论文标题
迪斯科舞厅:带有心理和情感标签的历时西班牙十四行诗语料库
DISCO PAL: Diachronic Spanish Sonnet Corpus with Psychological and Affective Labels
论文作者
论文摘要
如今,从不同语言的语料库中进行了许多文本挖掘的应用。但是,其中大多数基于散文中的文本,缺乏与诗歌文本一起使用的应用。诗歌中文本采矿应用的一个示例是,为了捕获词汇,sublexical和Intrexical含义,并推断文本的一般情感含义(GAM)。但是,即使已被证明对某些语言的诗歌有用,但对于西班牙诗歌和高度结构化的诗歌作品(例如十四行诗)都缺乏研究。本文对西班牙十四行诗的注释语料库介绍了一项研究,以分析是否可以从他们的单词中构建特征来预测他们的游戏。这样做的目的是在情感水平上建模十四行诗。本文还分析了十四行诗的游戏与内容本身之间的关系。为此,我们从心理学的角度考虑内容,当十四行诗与特定术语相关时,请标识标签。

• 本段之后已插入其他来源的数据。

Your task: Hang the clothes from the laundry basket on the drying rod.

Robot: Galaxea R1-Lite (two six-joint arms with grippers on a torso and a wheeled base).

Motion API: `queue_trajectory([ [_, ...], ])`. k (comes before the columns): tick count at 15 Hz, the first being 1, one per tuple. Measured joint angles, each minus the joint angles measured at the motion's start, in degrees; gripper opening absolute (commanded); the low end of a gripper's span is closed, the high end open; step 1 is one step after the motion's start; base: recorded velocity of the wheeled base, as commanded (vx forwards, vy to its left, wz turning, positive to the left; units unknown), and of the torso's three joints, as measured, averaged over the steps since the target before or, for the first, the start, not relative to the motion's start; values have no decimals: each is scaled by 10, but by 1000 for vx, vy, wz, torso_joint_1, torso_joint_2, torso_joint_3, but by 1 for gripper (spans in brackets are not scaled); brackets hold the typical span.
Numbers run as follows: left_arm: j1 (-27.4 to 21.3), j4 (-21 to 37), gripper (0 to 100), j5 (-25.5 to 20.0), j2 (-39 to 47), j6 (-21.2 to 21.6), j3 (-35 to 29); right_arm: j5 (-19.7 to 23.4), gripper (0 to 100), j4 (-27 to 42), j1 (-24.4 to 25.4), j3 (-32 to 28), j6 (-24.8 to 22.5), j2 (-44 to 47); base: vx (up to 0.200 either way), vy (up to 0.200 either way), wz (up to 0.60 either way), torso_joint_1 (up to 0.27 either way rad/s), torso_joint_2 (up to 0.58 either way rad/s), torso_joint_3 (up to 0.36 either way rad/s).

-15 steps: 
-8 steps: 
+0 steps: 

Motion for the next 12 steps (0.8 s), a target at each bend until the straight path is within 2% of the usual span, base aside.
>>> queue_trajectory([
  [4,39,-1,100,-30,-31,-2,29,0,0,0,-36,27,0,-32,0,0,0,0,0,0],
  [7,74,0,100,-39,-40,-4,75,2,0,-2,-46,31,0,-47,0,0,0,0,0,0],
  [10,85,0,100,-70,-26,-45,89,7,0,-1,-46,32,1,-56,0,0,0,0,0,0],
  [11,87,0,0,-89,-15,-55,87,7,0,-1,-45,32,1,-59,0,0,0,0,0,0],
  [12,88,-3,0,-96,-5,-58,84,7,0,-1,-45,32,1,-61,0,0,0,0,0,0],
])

然后,我们研究GAM如何根据这些心理术语进行变化。 使用的语料库包含来自不同世纪的作者的274个西班牙十四行诗,从15日到19日。该语料库由不同的领域专家注释。专家以情感和词典的语义特征以及属于心理学的领域概念来注释诗歌。因此,十四行诗的语料库可用于不同的应用程序,例如诗歌推荐制度,作者的个性文本挖掘研究或用于治疗目的的诗歌。

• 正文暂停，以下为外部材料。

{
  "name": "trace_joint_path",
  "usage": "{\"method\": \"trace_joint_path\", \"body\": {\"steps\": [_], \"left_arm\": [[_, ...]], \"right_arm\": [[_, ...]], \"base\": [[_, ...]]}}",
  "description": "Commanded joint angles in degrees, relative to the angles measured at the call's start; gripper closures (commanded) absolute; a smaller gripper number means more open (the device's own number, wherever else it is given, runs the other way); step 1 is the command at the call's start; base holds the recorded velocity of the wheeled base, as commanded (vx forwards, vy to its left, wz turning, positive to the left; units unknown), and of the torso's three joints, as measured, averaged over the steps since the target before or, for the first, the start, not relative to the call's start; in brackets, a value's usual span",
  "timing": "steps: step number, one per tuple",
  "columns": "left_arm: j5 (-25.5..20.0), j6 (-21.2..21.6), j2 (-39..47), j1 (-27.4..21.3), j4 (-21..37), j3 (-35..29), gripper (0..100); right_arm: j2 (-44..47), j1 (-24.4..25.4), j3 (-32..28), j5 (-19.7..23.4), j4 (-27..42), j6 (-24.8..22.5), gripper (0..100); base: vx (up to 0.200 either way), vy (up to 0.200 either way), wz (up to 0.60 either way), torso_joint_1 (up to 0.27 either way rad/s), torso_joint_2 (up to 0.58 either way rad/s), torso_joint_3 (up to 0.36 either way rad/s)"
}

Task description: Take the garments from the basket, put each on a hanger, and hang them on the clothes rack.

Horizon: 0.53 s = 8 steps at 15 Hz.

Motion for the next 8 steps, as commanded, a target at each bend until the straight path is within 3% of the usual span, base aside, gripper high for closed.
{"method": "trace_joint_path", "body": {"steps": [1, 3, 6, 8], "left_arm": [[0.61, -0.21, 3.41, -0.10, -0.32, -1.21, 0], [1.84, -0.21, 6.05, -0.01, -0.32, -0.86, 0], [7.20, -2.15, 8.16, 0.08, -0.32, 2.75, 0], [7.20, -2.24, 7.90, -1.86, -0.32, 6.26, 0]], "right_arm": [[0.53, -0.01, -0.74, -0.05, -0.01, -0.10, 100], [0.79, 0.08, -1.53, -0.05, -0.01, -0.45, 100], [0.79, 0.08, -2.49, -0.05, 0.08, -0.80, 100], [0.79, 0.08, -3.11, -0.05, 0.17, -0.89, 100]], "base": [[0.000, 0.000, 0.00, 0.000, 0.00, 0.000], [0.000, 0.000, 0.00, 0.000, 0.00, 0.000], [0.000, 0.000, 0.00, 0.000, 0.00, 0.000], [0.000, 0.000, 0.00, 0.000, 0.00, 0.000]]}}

Nowadays, there are many applications of text mining over corpora from different languages. However, most of them are based on texts in prose, lacking applications that work with poetry texts. An example of an application of text mining in poetry is the usage of features derived from their individual words in order to capture the lexical, sublexical and interlexical meaning, and infer the General Affective Meaning (GAM) of the text. However, even though this proposal has been proved as useful for poetry in some languages, there is a lack of studies for both Spanish poetry and for highly-structured poetic compositions such as sonnets. This article presents a study over an annotated corpus of Spanish sonnets, in order to analyse if it is possible to build features from their individual words for predicting their GAM. The purpose of this is to model sonnets at an affective level. The article also analyses the relationship between the GAM of the sonnets and the content itself. For this, we consider the content from a psychological perspective, identifying with tags when a sonnet is related to a specific term. Then, we study how GAM changes according to each of those psychological terms. The corpus used contains 274 Spanish sonnets from authors of different centuries, from 15th to 19th. This corpus was annotated by different domain experts. The experts annotated the poems with affective and lexico-semantic features, as well as with domain concepts that belong to psychology. Thanks to this, the corpus of sonnets can be used in different applications, such as poetry recommender systems, personality text mining studies of the authors, or the usage of poetry for therapeutic purposes.